Blog Archives
Pearls from artists* # 281
*an ongoing series of quotations – mostly from artists, to artists – that offers wisdom, inspiration, and advice for the sometimes lonely road we are on.
Interviewer: Do you think criticism helps any?
Capote: Before publication, and if provided by persons whose judgment you trust, yes, of course criticism helps. But after something is published, all I want to hear is praise. Anything less is a bore, and I’ll give you fifty dollars if you produced a writer who can honestly say he was ever helped by the prissy carpings and condescensions of reviewers. I don’t mean to say that none of the professional critics are worth paying attention to – but few of the good ones review on a regular basis. Most of all, I believe in hardening yourself against opinion. I’ve had, and continue to receive, my full share of abuse, some of it extremely personal, but it doesn’t faze me any more. I can read the most outrageous libel about myself and never skip a pulsebeat. And in this connection there is one piece of advice I strongly urge: never demean yourself by talking back to a critic, never. Write those letters to the editor in your head, but don’t put them on paper.
Truman Capote in Writers at Work: The Paris Review Interviews First Series, edited, and with an introduction by Malcolm Crowley
Comments are welcome!
Q: I have been always fascinated with the re-contexualizing power of Art and with the way some objects or even some concepts often gain a second life when they are “transduced” on a canvas or in a block of marble. So I would like to ask you if in your opinion, personal experience is an absolutely indespensable part of a creative process. Do you think that a creative process could be disconnected from direct experience?
A: Certainly personal experience is an indispensable and inseparable part of the creative process. For me art and life are one and I suspect that is true for most artists. When I look at each of my pastel paintings I can remember what was going on in my life at the time I made it. Each is a sort of veiled autobiography waiting to be decoded and in a way, each is also a time-capsule of the larger zeitgeist. It’s still a mystery how exactly this happens but all lived experience – what’s going on in the world, books I’m reading and thinking about, movies I’ve seen that have stayed with me, places I’ve visited, etc. – overtly and/or not so obviously, finds its way into the work.
Life experience also explains why the work I do now is different from my work even five years ago. In many ways I am not the same person.
The inseparableness of art and life is one reason that travel is so important to my creative process. Artists always seek new influences that will enrich and change our work. To be an artist, indeed to be alive, is to never stop learning and growing.
Comments are welcome!
Q: What in your opinion marks a work of art as contemporary?
A: “Contemporary art” is defined formally as art made since 1970 by living artists who are still making new work. People often confuse the term “contemporary art” with “modern art,” but they are not the same. “Modern art” refers to art made during the period between, roughly, the 1860’s to 1970.
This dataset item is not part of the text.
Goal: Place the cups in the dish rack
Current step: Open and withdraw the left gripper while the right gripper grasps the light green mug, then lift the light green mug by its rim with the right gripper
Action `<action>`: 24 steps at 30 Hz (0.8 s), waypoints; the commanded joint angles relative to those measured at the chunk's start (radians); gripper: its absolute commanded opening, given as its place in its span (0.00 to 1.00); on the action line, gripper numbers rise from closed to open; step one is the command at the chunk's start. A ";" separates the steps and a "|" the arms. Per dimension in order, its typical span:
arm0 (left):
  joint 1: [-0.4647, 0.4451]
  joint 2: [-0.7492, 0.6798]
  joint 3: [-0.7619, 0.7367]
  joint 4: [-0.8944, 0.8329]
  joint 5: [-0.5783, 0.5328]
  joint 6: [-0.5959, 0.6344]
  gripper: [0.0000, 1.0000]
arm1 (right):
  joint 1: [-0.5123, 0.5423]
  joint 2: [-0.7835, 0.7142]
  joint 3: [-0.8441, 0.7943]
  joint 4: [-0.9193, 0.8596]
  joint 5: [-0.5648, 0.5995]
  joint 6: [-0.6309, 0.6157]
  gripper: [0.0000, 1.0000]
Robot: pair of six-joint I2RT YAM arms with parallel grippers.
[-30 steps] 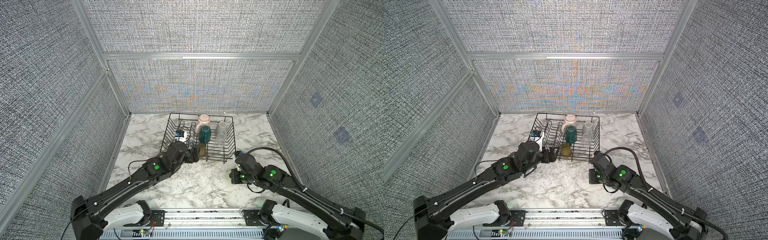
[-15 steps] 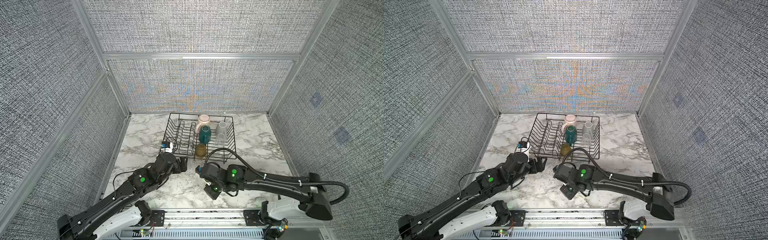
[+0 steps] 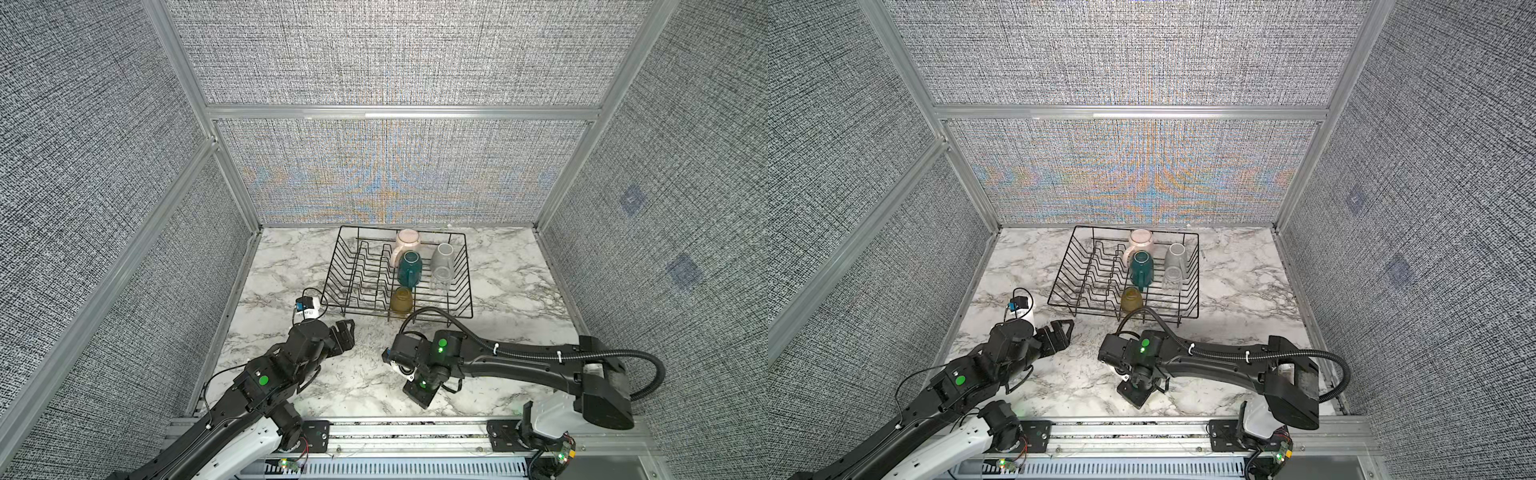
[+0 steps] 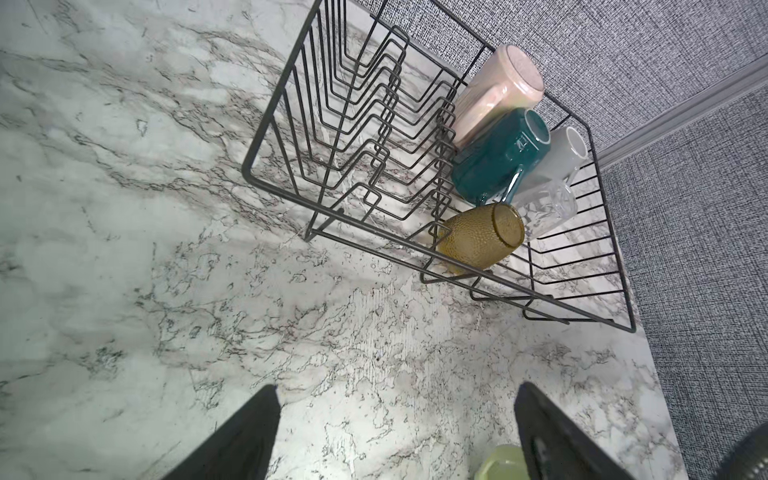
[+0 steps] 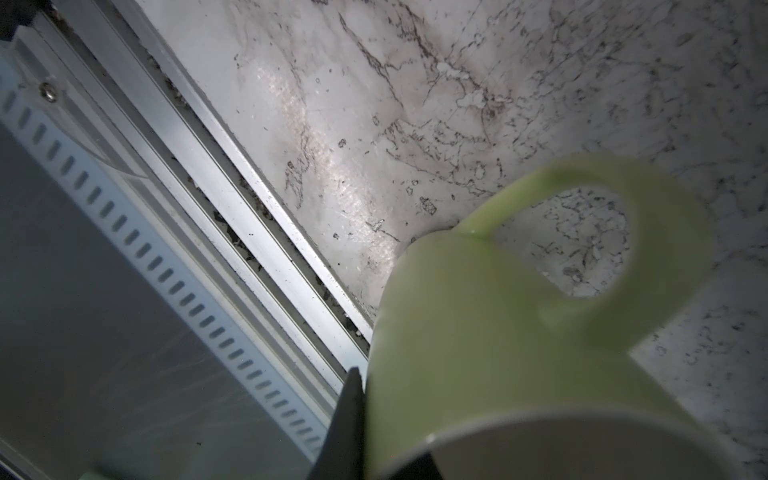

Nowadays there are so many different kinds of art – new forms are developing all the time – and almost anything can be considered contemporary art as long as someone, an artist, says it is art. Ours is a fascinating, but bewildering, crazy, and often silly art world. Since I am based in New York, I see a lot that makes me ask, “Is this really art?” and “Why would anyone make such a thing?”
If there is one single element I look for in visual art it would have to be a high degree of craft. I enjoy seeing work that is beautiful, well-crafted, and that makes me wonder how the artist made it. With the exception of Ai Weiwei and Julie Mehretu (maybe others I can’t think of just now), I prefer art made by a single creator, as opposed to artists like Jeff Koons or Damien Hirst, who employ dozens of people to make their work.
Comments are welcome!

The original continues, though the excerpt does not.